All I know is that when I sprayed it on a couple of knuckle couplers the plastic melted. Also, it got on the side of a tanker body that was made of plastic and it melted it also. My can says "do not use on Poly carbonate plastics...". I should have read the fine print.:thumbsdown:


----------



## teledoc (Oct 22, 2014)

Guys don’t read instructions, is first thing. We also don’t read the fine print, with warnings on the label, until something catastrophic happens, after it’s too late, and the damage has been done. And not train related, but we never ask for directions, even when we are totally lost, with the Mrs. harping at you, to ask directions....ROFLMAO!!!:smilie_auslachen::smilie_auslachen:


----------



## flyernut (Oct 31, 2010)

BrokeCurmudgeon said:


> All I know is that when I sprayed it on a couple of knuckle couplers the plastic melted.
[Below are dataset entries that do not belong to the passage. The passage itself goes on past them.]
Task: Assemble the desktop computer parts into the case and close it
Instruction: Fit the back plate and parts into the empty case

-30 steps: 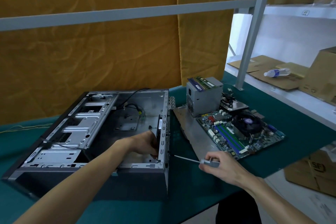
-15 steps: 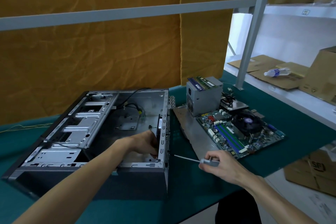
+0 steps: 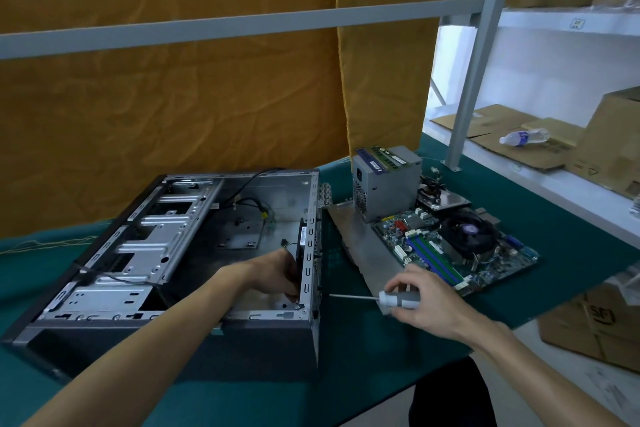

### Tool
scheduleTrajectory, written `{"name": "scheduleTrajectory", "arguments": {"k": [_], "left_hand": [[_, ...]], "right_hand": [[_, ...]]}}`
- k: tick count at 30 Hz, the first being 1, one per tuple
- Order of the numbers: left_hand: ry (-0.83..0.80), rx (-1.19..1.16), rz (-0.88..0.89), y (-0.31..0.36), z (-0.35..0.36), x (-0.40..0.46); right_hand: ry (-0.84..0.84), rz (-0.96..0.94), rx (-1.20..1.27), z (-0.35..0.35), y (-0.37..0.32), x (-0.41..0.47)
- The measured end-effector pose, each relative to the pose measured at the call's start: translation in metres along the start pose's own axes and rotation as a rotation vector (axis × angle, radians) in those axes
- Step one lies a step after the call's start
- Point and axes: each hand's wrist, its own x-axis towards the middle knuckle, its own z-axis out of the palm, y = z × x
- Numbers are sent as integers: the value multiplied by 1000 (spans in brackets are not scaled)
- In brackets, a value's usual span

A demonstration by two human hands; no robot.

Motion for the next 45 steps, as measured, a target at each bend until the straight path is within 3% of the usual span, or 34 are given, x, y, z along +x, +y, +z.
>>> {"name": "scheduleTrajectory", "arguments": {"k": [8,11,14,16,21,25,28,31,34,39,43,45], "left_hand": [[5,6,0,-1,0,1],[-1,6,-1,-2,0,1],[-6,7,3,-2,0,2],[-11,14,1,-3,0,2],[-1,3,-5,-7,1,4],[-8,-18,11,-6,1,3],[-7,-19,26,-5,1,3],[-14,-15,24,-4,1,2],[-22,-17,20,-4,0,2],[-28,-18,18,-6,0,3],[-17,-37,30,-6,1,5],[-14,-22,27,-5,1,4]], "right_hand": [[9,213,564,-4,-1,2],[-79,318,606,0,-3,3],[-171,381,838,-4,1,-1],[-146,425,946,-6,5,-3],[-33,496,846,6,10,2],[-35,507,1076,-2,18,2],[-16,531,911,2,15,3],[-62,572,854,0,12,2],[-163,567,955,-7,14,-1],[-145,637,822,-5,13,-2],[-33,560,956,0,7,2],[51,569,884,5,4,4]]}}
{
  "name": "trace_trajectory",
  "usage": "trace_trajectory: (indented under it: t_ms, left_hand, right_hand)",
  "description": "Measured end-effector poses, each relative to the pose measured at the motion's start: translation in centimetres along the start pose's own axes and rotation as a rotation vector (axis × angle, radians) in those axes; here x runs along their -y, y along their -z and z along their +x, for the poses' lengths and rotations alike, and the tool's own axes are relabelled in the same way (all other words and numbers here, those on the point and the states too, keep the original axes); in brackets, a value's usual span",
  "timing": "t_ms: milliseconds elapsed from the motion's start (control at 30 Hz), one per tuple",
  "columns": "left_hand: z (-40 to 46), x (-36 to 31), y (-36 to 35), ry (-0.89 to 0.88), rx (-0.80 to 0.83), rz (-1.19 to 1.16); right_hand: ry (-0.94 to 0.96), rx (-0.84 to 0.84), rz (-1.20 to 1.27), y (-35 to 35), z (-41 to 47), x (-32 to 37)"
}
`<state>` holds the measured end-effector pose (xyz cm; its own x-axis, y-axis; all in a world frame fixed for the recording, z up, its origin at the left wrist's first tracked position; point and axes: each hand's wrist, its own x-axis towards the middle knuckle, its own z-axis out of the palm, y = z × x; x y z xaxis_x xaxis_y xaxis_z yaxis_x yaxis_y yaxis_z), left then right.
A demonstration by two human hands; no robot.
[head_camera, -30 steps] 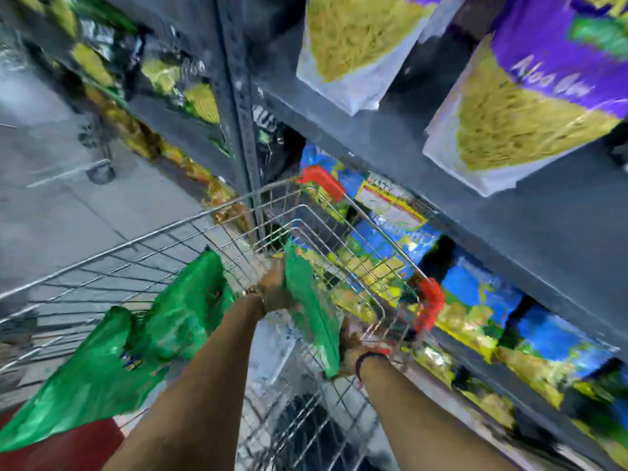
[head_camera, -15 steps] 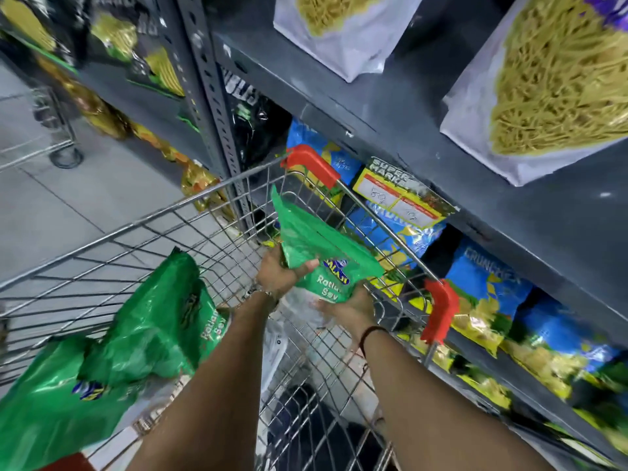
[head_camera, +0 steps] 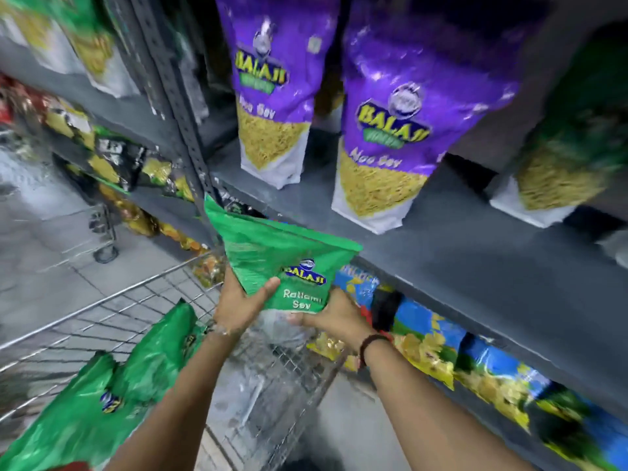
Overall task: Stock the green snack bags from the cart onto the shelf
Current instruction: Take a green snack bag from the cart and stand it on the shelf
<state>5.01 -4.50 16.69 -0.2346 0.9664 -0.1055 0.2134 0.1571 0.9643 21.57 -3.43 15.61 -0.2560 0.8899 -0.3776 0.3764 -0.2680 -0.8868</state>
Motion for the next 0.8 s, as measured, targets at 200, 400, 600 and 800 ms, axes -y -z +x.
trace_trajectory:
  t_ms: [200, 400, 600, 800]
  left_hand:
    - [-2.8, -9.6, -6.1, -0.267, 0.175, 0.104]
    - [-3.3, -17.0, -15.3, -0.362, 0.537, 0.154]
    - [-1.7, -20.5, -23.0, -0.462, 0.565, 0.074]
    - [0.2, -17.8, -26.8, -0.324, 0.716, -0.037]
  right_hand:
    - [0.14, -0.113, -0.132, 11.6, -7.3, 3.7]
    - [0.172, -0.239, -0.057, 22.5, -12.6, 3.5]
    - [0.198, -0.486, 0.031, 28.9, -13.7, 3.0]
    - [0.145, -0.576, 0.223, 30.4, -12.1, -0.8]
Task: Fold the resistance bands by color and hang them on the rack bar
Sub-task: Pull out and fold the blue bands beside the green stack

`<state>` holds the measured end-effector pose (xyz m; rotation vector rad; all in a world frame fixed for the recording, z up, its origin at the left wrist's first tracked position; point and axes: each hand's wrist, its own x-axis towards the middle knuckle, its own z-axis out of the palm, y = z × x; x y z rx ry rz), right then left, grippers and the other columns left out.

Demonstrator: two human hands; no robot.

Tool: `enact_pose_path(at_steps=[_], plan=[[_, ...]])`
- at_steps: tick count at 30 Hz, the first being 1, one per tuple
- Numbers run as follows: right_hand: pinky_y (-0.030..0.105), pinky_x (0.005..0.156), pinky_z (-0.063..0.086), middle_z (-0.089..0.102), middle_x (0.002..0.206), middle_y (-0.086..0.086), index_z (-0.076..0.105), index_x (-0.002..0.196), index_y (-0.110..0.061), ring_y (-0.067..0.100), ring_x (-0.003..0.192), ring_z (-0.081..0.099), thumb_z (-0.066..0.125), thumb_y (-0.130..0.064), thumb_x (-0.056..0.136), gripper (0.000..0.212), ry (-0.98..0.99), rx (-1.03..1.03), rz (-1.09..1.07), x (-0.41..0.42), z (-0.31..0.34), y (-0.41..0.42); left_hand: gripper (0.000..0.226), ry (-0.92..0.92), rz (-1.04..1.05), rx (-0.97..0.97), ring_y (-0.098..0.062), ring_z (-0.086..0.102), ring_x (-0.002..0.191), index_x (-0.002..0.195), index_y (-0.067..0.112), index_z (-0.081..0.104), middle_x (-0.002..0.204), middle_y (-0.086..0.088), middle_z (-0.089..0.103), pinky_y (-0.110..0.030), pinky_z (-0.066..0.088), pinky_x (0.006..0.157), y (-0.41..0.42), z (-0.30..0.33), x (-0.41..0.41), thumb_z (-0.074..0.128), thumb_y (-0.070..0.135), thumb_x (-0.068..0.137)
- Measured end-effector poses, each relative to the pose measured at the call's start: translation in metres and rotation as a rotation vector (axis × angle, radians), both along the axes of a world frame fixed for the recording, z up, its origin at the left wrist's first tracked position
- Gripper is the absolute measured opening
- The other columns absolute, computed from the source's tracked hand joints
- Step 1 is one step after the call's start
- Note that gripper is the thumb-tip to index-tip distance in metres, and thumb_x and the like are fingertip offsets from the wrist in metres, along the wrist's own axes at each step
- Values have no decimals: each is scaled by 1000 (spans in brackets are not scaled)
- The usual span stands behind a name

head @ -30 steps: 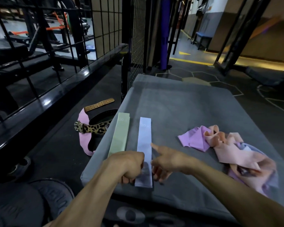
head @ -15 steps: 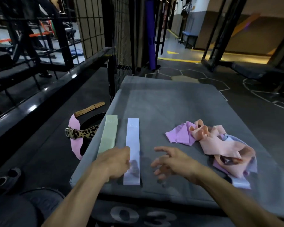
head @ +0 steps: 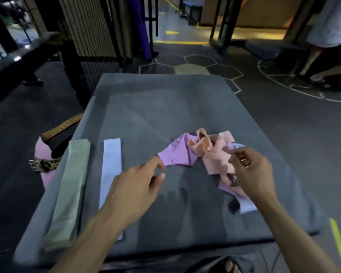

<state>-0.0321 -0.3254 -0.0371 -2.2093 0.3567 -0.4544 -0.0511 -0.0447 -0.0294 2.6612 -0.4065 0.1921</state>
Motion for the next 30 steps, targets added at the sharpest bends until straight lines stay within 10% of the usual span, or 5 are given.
enact_pose_path(at_steps=[6,10,14,18,30], plan=[[37,93,50,71,108,9,70,106,-16,26,99,66,54,-9,87,26,-124,39,-222,-7,15,-48,14,-50,-30,-49,-26,61,75,111,35,48,75,12,61,-40,52,70,17,6,-30,52,42,99],[35,96,42,57,136,21,52,136,-4,36,124,54,63,-9,87,51,322,-39,-250,-9,-4,-70,12,-53,3,-102,-18,51,62,108,32,51,70,11,58,-39,51,67,30,5,-38,55,39,99],[31,75,48,72,102,21,69,111,-6,37,98,69,67,-22,86,30,505,-124,-186,-18,-21,-73,14,-19,8,-80,-21,57,72,110,34,50,72,14,59,-39,53,71,25,5,-39,54,42,99],[31,69,45,66,74,13,76,85,-7,36,81,63,63,-25,89,22,363,-87,-230,-22,-15,-69,15,-10,-3,-53,-20,60,76,111,35,48,76,15,63,-38,53,74,11,8,-39,52,44,99],[35,79,53,71,90,-1,70,93,-22,13,80,64,57,-12,88,18,-427,280,-104,-12,63,-48,11,10,32,-112,-6,55,65,107,38,50,75,15,61,-34,51,66,-1,20,-47,56,41,98]])
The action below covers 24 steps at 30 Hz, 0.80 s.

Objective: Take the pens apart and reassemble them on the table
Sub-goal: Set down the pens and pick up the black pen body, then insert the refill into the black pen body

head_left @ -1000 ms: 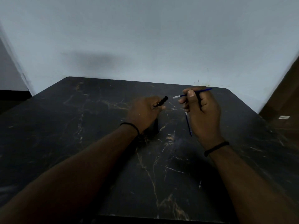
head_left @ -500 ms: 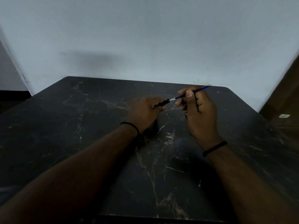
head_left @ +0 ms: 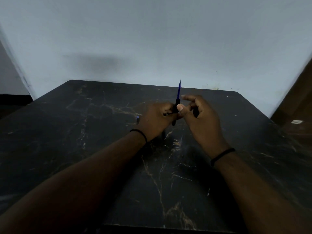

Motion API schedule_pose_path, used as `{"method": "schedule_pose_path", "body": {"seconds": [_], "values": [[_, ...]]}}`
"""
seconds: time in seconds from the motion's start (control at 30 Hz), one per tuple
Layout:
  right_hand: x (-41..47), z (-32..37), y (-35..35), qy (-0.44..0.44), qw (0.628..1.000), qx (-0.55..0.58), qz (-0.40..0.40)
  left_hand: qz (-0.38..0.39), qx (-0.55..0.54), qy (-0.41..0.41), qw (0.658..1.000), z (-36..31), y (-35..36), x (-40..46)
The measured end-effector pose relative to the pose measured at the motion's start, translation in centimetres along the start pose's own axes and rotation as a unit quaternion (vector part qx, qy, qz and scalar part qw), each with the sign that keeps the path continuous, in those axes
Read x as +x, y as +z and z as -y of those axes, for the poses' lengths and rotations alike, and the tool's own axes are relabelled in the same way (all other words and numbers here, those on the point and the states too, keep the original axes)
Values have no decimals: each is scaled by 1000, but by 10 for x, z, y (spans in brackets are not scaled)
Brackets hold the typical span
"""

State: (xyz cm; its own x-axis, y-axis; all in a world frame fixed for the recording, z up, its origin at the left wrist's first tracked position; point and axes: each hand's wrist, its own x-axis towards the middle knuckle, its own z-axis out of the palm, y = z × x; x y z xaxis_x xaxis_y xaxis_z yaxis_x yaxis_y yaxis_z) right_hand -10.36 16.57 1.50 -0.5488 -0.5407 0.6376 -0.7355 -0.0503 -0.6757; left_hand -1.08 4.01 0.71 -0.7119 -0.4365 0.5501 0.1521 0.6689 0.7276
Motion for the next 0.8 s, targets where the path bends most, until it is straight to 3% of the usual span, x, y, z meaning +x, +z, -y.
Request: {"method": "schedule_pose_path", "body": {"seconds": [0.23,0.37,0.47,0.57,0.7,0.8], "values": [[0,-11,7,10,1000,-13,-4,16,-18,4,1000,4,5,-1],[0,-2,3,7,999,6,-46,31,-14,-20,999,6,-3,3],[0,3,1,19,998,26,-51,-106,92,-66,988,15,-18,9],[-1,1,2,18,999,25,-36,-191,225,-170,940,28,-41,12],[-3,-3,5,25,999,26,-18,-104,343,-270,893,47,-60,16],[-4,-5,5,25,999,21,0,-74,357,-245,899,44,-59,16]]}}
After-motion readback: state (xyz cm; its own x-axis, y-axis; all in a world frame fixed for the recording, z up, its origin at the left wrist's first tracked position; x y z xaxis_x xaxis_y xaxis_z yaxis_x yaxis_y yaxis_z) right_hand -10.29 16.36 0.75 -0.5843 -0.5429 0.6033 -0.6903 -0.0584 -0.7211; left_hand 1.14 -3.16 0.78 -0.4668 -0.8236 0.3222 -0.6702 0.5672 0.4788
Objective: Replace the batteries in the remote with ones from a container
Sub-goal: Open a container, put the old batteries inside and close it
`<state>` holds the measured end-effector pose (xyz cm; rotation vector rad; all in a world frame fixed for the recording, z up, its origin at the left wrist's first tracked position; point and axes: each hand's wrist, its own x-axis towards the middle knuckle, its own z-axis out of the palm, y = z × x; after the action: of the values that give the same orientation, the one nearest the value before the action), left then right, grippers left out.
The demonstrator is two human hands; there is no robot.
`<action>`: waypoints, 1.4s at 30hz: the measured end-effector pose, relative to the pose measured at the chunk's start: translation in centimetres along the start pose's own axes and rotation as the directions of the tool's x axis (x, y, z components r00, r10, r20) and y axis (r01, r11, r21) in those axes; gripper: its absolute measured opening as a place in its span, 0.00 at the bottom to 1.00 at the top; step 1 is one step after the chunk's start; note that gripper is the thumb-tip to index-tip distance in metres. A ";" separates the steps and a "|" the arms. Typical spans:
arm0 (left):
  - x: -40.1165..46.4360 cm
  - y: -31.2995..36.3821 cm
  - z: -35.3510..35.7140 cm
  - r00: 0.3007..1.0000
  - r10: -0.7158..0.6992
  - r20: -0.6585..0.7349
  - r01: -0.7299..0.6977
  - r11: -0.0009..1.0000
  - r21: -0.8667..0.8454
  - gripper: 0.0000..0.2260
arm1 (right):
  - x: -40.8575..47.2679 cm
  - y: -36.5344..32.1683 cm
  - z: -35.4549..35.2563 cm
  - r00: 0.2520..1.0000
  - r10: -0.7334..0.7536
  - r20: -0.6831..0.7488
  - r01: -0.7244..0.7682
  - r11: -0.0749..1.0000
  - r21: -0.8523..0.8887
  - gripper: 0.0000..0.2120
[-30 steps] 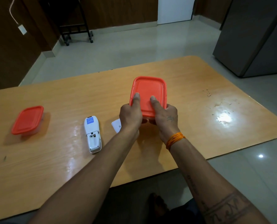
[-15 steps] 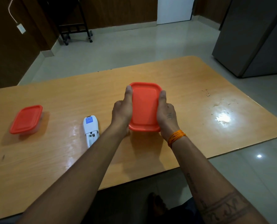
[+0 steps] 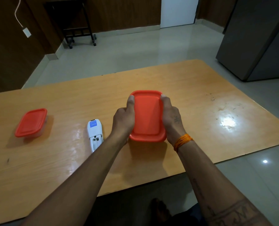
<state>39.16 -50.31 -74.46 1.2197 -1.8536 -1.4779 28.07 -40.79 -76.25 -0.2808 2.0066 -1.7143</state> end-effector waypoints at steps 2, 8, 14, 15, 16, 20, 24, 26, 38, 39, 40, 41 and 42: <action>-0.4 -0.3 0.1 0.998 0.024 0.057 -0.027 0.999 0.039 0.39 | 0.2 -0.2 -0.5 1.000 -0.011 -0.013 0.011 1.000 -0.015 0.35; 0.5 1.2 0.1 0.984 -0.105 0.141 0.121 0.987 -0.109 0.43 | 0.4 -0.2 -0.4 0.999 -0.039 0.034 0.042 0.996 -0.072 0.36; 1.5 1.4 0.2 0.988 -0.108 0.114 0.117 0.990 -0.073 0.36 | 0.5 0.1 -0.5 0.996 -0.052 0.068 0.054 0.998 -0.031 0.34; 1.6 1.3 0.2 0.988 -0.107 0.113 0.116 0.990 -0.077 0.35 | 0.5 0.2 -0.6 0.996 -0.050 0.070 0.052 0.998 -0.020 0.34; 1.7 1.1 0.3 0.988 -0.108 0.111 0.117 0.990 -0.080 0.35 | 0.6 0.2 -0.5 0.996 -0.048 0.072 0.049 0.999 -0.012 0.34; 1.4 0.8 0.2 0.986 -0.124 0.115 0.134 0.988 -0.078 0.38 | 0.6 0.3 -0.4 0.996 -0.038 0.077 0.040 0.999 -0.033 0.35; 0.3 0.2 0.1 0.997 0.013 0.074 -0.016 0.999 0.035 0.31 | 1.1 0.5 -1.1 0.998 -0.048 -0.031 0.046 0.996 -0.073 0.34; -0.6 -1.1 0.1 0.992 0.125 0.026 -0.128 0.984 0.127 0.27 | 1.3 0.5 -1.6 0.994 -0.061 -0.091 0.052 0.994 -0.093 0.33; -0.7 -1.5 1.3 0.978 0.104 -0.183 -0.119 0.990 -0.074 0.16 | -1.5 1.1 -3.3 0.988 -0.104 -0.114 0.100 0.994 -0.036 0.14; -0.5 -1.1 1.9 0.981 0.099 -0.167 -0.116 0.989 -0.092 0.16 | -1.6 1.1 -3.8 0.986 -0.113 -0.126 0.110 0.993 -0.030 0.10; -0.4 -0.7 2.6 0.985 0.093 -0.143 -0.110 0.988 -0.112 0.15 | -1.4 1.0 -4.3 0.982 -0.122 -0.144 0.120 0.992 -0.026 0.06; -0.2 -0.3 3.3 0.989 0.090 -0.118 -0.105 0.986 -0.132 0.14 | -1.0 0.7 -5.0 0.978 -0.126 -0.164 0.125 0.992 -0.016 0.03; 0.1 0.1 3.9 0.992 0.089 -0.092 -0.102 0.984 -0.147 0.13 | -0.4 0.5 -5.7 0.975 -0.122 -0.186 0.123 0.992 -0.003 0.05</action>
<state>35.95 -48.32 -75.61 1.0893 -1.6873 -1.4619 25.79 -35.57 -76.07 -0.2545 2.1534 -1.8864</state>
Also, it got on the side of a tanker body that was made of plastic and it melted it also. My can says "do not use on Poly carbonate plastics...". I should have read the fine print.:thumbsdown:


I think I posted awhile back not to get the CRC on knuckle couplers. It melted mine too...


----------



## BrokeCurmudgeon (Feb 8, 2016)

flyernut said:


> I think I posted awhile back not to get the CRC on knuckle couplers. It melted mine too...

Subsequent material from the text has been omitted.